Age-related changes in neurochemical components and retinal projections of rat intergeniculate leaflet

Felipe P Fiuza 1, Kayo D A Silva 1, Renata A Pessoa 1, André L B Pontes 1, Rodolfo L P Cavalcanti 1, Raquel S Pires 2, Joacil G Soares 3, Expedito S Nascimento Júnior 3, Miriam S M O Costa 3, Rovena C G J Engelberth 1, Jeferson S Cavalcante 1,
PMCID: PMC5005876  PMID: 26718202

Abstract

Aging leads to several anatomical and functional deficits in circadian timing system. In previous works, we observed morphological alterations with age in hypothalamic suprachiasmatic nuclei, one central component of this system. However, there are few data regarding aging effects on other central components of this system, such as thalamic intergeniculate leaflet (IGL). In this context, we studied possible age-related alterations in neurochemical components and retinal projections of rat IGL. For this goal, young (3 months), adult (13 months), and aged (23 months) Wistar rats were submitted to an intraocular injection of neural tracer, cholera toxin subunit b (CTb), 5 days before a tissue fixation process by paraformaldehyde perfusion.
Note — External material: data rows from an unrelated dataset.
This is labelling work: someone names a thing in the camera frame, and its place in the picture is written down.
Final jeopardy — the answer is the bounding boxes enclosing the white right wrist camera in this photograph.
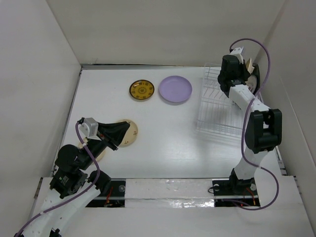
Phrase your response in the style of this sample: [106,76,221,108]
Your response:
[229,47,244,64]

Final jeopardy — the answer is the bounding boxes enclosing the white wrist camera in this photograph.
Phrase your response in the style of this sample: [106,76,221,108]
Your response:
[78,118,98,138]
[229,47,244,64]

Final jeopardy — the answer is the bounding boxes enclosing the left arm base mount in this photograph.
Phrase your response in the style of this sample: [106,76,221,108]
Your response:
[86,179,126,208]

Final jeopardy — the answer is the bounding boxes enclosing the purple round plate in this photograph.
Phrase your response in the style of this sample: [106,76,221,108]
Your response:
[158,76,193,103]

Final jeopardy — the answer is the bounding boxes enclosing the bamboo weave pattern tray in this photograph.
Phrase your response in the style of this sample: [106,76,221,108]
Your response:
[245,58,254,74]

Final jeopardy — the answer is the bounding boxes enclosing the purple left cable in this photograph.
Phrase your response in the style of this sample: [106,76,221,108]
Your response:
[14,120,102,237]

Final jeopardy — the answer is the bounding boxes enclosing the white wire dish rack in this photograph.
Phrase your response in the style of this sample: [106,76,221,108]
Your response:
[197,63,244,139]

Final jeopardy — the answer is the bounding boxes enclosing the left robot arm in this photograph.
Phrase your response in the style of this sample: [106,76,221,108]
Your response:
[16,118,130,237]

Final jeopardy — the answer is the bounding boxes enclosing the cream plate with ink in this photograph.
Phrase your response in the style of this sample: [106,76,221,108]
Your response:
[78,137,106,162]

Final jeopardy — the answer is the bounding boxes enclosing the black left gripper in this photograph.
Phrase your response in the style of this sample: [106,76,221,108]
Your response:
[80,120,130,169]

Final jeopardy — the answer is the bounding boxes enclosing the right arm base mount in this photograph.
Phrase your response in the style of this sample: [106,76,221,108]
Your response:
[208,172,260,207]

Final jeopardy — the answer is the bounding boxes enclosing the white plate red characters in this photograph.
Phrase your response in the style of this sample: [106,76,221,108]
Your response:
[246,75,258,94]

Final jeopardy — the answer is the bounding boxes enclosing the yellow brown patterned plate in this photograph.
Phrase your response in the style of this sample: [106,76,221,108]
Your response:
[129,79,155,101]

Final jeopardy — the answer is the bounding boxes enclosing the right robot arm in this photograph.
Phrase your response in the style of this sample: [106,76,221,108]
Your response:
[218,54,282,194]

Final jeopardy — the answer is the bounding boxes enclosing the cream plate with motifs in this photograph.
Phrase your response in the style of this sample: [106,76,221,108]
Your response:
[119,119,138,148]

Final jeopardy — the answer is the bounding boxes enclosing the black floral square plate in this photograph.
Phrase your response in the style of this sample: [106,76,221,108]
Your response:
[252,64,261,94]

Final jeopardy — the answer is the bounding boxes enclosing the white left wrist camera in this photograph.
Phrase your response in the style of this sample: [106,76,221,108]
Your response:
[78,118,98,138]
Optical density measurements and cell count were performed at digital pictures of brain tissue slices processed by immunostaining for glutamic acid decarboxylase (GAD), enkephalin (ENK), neuropeptide Y (NPY) and CTb, characteristic markers of IGL and its retinal terminals. We found a significant age-related loss in NPY immunoreactive neurons, but not in immunoreactivity to GAD and ENK. We also found a decline of retinal projections to IGL with age. We conclude aging impairs both a photic environmental clue afferent to IGL and a neurochemical expression which has an important modulatory circadian function, providing strong anatomical correlates to functional deficits of the aged biological clock.

Keywords: Aging, Intergeniculate leaflet, Circadian timing system, Immunohistochemistry, Cholera toxin subunit b, Retinal projections

Introduction

Aging is a multidimensional process which impairs many aspects of cognitive functions. This process is associated with a fragmentation of sleep-wake cycle (Pace-Schott and Spencer 2011) and increases in frequency of mood disorders (Magee and Carmin 2010; Wolkowitz et al. 2011). These functions are also regulated by the circadian timing system (CTS), an interconnected network of brain nuclei and peripheral tissues responsible for synchronization of anticipatory physiologic responses to environmental changes (see Dibner et al. 2010). In this context, several studies aim to understand the mechanisms underlying aging effects in this circadian clock in order to improve elderly health quality (Kondratova and Kondratov 2012; Farajnia et al. 2014; Fonseca Costa and Ripperger 2015).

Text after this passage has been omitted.